**Source data**
- - - - -

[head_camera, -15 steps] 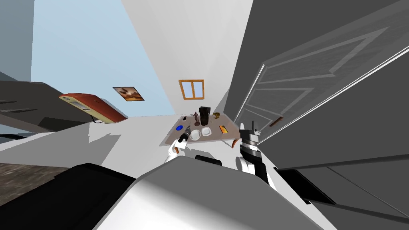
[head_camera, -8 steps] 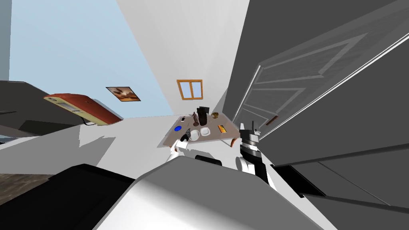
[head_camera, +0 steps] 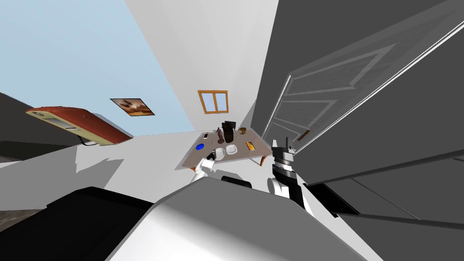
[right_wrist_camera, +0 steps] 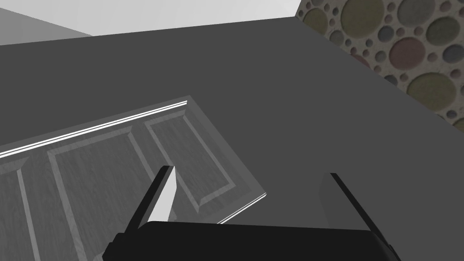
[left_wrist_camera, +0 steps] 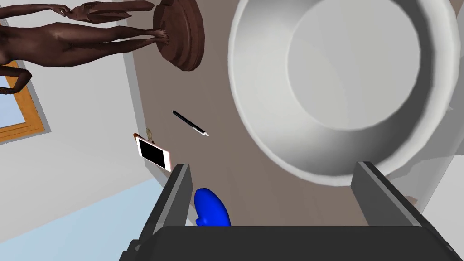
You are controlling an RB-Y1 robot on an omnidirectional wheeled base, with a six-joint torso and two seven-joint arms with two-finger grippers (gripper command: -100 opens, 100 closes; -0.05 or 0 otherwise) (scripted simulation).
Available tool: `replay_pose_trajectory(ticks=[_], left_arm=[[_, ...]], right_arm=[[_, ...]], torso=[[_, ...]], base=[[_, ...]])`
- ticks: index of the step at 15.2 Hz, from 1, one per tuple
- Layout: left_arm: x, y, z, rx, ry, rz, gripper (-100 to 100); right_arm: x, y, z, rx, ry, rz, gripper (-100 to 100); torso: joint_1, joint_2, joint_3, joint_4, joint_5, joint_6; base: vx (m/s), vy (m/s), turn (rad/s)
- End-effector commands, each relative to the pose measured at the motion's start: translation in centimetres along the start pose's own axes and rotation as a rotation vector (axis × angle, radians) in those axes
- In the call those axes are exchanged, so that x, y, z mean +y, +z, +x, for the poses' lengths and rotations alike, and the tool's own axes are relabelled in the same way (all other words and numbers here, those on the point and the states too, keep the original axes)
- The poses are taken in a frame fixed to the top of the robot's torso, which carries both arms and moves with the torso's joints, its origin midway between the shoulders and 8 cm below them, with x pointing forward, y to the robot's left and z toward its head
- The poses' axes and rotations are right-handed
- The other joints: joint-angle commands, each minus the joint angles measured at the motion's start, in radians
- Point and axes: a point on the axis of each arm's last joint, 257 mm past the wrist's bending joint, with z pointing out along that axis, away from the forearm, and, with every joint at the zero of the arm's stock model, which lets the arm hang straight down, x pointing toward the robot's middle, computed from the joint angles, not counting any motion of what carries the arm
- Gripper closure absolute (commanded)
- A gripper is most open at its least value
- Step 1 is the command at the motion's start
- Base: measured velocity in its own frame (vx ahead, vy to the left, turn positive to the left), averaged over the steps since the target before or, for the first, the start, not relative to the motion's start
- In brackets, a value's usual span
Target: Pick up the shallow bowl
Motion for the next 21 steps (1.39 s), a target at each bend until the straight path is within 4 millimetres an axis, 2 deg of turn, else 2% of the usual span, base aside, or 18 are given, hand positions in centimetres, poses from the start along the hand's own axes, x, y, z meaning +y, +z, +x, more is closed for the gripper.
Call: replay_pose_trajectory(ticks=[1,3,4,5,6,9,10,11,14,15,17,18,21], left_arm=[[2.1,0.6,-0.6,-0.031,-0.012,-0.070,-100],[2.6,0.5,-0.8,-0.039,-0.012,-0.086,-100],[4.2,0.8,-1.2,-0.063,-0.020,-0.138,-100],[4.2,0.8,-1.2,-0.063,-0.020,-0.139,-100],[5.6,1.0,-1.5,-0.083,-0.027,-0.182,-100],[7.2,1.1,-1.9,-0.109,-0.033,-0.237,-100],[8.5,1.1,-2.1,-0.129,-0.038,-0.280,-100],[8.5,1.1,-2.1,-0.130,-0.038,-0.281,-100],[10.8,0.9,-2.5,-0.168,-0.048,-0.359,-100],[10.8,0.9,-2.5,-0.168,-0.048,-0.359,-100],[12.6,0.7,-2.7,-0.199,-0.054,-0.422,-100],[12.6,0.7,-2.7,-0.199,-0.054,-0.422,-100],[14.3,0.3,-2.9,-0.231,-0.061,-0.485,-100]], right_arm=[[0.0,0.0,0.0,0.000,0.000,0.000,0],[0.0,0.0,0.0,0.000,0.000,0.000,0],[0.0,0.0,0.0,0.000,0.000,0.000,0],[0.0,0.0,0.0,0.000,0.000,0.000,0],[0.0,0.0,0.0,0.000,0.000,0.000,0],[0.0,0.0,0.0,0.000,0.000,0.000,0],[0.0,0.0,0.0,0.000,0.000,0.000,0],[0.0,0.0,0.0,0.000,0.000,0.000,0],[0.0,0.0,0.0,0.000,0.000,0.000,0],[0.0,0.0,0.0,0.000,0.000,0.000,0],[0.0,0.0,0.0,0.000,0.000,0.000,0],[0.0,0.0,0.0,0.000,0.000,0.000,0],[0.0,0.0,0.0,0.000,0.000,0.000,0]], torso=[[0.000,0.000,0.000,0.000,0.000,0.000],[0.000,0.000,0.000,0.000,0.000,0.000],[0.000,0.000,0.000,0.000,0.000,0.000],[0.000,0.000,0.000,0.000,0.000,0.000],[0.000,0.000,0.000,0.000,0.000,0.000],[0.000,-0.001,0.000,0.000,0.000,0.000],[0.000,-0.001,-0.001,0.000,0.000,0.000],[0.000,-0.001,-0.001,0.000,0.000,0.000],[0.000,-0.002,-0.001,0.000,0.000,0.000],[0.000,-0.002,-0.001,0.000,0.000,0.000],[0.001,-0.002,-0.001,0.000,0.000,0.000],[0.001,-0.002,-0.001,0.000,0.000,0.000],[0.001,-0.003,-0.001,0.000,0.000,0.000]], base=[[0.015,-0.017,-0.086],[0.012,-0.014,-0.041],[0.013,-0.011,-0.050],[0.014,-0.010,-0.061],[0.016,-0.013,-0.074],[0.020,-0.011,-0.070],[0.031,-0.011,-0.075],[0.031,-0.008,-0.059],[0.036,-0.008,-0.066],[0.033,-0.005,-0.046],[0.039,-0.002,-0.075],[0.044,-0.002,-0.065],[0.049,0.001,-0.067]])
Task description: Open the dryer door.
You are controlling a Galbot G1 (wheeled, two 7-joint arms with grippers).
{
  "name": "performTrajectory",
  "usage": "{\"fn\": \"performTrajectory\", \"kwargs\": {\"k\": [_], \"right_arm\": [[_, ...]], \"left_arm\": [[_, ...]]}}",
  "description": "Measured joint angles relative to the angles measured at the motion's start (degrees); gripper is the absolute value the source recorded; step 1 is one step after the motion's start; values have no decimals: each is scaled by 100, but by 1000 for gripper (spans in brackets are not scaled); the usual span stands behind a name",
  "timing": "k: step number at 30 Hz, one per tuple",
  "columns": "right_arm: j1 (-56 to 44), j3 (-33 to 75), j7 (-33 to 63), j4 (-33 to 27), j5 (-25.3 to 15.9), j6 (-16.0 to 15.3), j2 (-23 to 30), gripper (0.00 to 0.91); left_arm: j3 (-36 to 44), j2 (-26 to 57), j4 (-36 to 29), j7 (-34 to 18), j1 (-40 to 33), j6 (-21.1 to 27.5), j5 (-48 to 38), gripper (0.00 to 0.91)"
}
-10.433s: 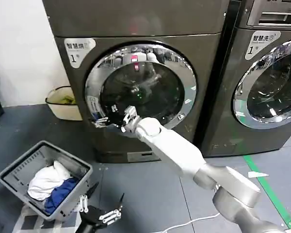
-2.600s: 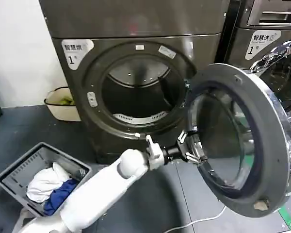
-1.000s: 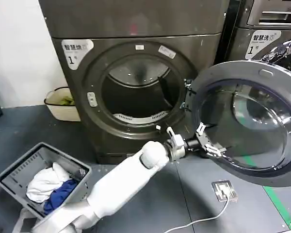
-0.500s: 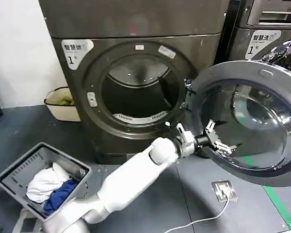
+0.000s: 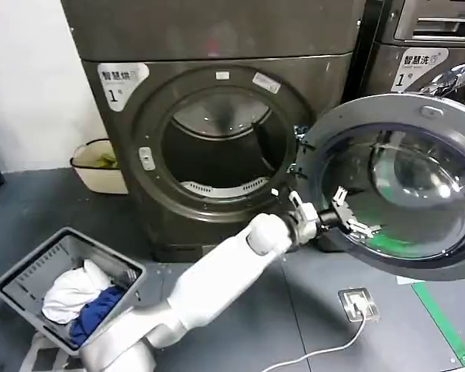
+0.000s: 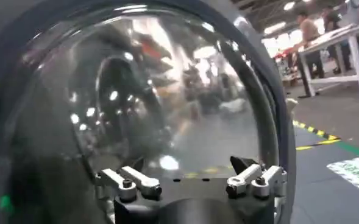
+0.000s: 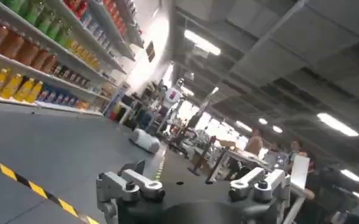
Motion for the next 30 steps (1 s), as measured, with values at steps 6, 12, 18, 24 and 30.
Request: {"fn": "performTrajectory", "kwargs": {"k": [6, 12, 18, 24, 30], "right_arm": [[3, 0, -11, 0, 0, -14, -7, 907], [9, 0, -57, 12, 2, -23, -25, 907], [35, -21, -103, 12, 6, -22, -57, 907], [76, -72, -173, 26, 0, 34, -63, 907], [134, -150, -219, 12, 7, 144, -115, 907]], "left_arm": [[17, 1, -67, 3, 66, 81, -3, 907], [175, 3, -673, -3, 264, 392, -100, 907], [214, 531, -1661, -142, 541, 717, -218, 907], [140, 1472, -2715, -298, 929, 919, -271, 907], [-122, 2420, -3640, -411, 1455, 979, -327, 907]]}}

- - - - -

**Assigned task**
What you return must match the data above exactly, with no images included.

**Written solution**
[head_camera, -15 steps] 
[head_camera, -8 steps] 
[head_camera, +0 steps] 
[right_wrist_camera, +0 steps] 
[left_wrist_camera, +0 steps] 
You are controlling an RB-Y1 robot on an omnidirectional wheeled base, with a six-joint torso and two seven-joint arms with two-finger grippers (gripper command: -100 opens, 100 closes; -0.05 or 0 otherwise) (scripted simulation).
Available tool: `replay_pose_trajectory(ticks=[_], left_arm=[[_, ...]], right_arm=[[_, ...]], torso=[[_, ...]], base=[[_, ...]])`
- ticks: index of the step at 15.2 Hz, from 1, one per tuple
- Layout: left_arm: x, y, z, rx, ry, rz, gripper (-100 to 100); right_arm: x, y, z, rx, ry, rz, gripper (-100 to 100); torso: joint_1, joint_2, joint_3, joint_4, joint_5, joint_6; base: vx (m/s), vy (m/s), turn (rad/s)
- End-effector commands, each relative to the pose measured at the motion's start: translation in centimetres along the start pose's own axes and rotation as a rotation vector (axis × angle, radians) in those axes
- In the call those axes are exchanged, so that x, y, z mean +y, +z, +x, for the poses' lengths and rotations alike, and the tool's own axes are relabelled in the same way (all other words and numbers here, those on the point and the states too, keep the original axes)
- The poses are taken in a frame fixed to the top of the robot's torso, which carries both arms and moves with the torso's joints, its origin midway between the shoulders and 8 cm below them, with x pointing forward, y to the robot's left and z toward its head
- The poses' axes and rotations are right-handed
- The other joints: joint-angle commands, each minus the joint angles measured at the motion's start, in radians
- Point and axes: a point on the axis of each arm's last joint, 257 mm past the wrist's bending joint, with z pointing out along that axis, away from the forearm, and, with every joint at the zero of the arm's stock model, which lets the arm hang straight down, x pointing toward the robot's middle, computed from the joint angles, not counting any motion of what carries the arm
- Gripper closure absolute (commanded)
- A gripper is most open at its least value
- Step 1 is the command at the motion's start
- Base: measured velocity in its own frame (vx ahead, vy to the left, turn positive to the left), averaged over the steps since the target before or, for the first, the start, not relative to the motion's start
- In brackets, a value's usual span
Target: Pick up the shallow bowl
Motion for the next 21 steps (1.39 s), a target at each bend until the straight path is within 4 millimetres an axis, 2 deg of turn, else 2% of the usual span, base aside, or 18 are given, hand positions in centimetres, poses from the start along the hand's own axes, x, y, z meaning +y, +z, +x, more is closed for the gripper.
Call: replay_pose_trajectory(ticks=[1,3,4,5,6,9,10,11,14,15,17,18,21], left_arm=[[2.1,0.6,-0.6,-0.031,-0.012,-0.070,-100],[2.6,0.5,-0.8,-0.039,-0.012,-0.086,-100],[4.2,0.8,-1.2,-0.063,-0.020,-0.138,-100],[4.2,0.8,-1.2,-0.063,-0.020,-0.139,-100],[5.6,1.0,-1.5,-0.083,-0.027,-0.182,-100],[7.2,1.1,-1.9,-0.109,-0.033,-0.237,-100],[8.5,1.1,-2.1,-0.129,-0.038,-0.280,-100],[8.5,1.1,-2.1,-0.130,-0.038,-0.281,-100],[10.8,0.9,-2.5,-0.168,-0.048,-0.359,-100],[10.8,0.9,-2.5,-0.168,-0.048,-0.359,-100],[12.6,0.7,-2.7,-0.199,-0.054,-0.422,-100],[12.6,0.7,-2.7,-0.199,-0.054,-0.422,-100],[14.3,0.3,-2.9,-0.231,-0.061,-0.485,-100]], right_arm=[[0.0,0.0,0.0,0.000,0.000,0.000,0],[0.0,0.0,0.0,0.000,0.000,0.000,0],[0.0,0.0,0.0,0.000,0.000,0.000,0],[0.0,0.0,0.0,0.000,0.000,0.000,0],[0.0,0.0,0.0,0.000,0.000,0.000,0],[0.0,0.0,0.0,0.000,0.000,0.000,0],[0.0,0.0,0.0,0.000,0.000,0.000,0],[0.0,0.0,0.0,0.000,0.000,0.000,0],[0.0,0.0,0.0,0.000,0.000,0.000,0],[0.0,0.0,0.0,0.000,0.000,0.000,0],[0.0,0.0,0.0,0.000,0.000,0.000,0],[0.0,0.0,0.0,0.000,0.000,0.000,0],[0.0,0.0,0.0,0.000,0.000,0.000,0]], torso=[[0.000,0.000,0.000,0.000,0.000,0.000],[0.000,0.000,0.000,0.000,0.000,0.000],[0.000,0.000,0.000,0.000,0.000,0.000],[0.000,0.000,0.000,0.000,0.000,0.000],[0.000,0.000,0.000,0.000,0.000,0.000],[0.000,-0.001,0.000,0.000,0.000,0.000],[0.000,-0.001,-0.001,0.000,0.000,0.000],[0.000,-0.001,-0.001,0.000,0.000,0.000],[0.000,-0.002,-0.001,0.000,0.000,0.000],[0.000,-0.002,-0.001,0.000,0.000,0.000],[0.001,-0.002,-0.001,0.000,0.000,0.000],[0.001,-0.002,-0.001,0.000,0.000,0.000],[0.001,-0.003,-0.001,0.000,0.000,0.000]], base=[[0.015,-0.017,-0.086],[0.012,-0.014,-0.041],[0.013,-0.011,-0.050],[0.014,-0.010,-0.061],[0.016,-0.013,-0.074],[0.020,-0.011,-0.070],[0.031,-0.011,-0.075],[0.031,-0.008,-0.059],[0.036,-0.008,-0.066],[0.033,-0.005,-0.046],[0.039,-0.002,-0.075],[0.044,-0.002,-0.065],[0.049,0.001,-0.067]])
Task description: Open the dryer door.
You are controlling a Galbot G1 (wheeled, two 7-joint arms with grippers).
{
  "name": "performTrajectory",
  "usage": "{\"fn\": \"performTrajectory\", \"kwargs\": {\"k\": [_], \"right_arm\": [[_, ...]], \"left_arm\": [[_, ...]]}}",
  "description": "Measured joint angles relative to the angles measured at the motion's start (degrees); gripper is the absolute value the source recorded; step 1 is one step after the motion's start; values have no decimals: each is scaled by 100, but by 1000 for gripper (spans in brackets are not scaled); the usual span stands behind a name",
  "timing": "k: step number at 30 Hz, one per tuple",
  "columns": "right_arm: j1 (-56 to 44), j3 (-33 to 75), j7 (-33 to 63), j4 (-33 to 27), j5 (-25.3 to 15.9), j6 (-16.0 to 15.3), j2 (-23 to 30), gripper (0.00 to 0.91); left_arm: j3 (-36 to 44), j2 (-26 to 57), j4 (-36 to 29), j7 (-34 to 18), j1 (-40 to 33), j6 (-21.1 to 27.5), j5 (-48 to 38), gripper (0.00 to 0.91)"
}
-10.433s: 
-2.600s: 
-1.000s: 
-0.500s: 
+0.000s: 
+0.000s: 
+0.000s: 
Motion for the next 30 steps (1 s), as measured, with values at steps 6, 12, 18, 24 and 30.
Request: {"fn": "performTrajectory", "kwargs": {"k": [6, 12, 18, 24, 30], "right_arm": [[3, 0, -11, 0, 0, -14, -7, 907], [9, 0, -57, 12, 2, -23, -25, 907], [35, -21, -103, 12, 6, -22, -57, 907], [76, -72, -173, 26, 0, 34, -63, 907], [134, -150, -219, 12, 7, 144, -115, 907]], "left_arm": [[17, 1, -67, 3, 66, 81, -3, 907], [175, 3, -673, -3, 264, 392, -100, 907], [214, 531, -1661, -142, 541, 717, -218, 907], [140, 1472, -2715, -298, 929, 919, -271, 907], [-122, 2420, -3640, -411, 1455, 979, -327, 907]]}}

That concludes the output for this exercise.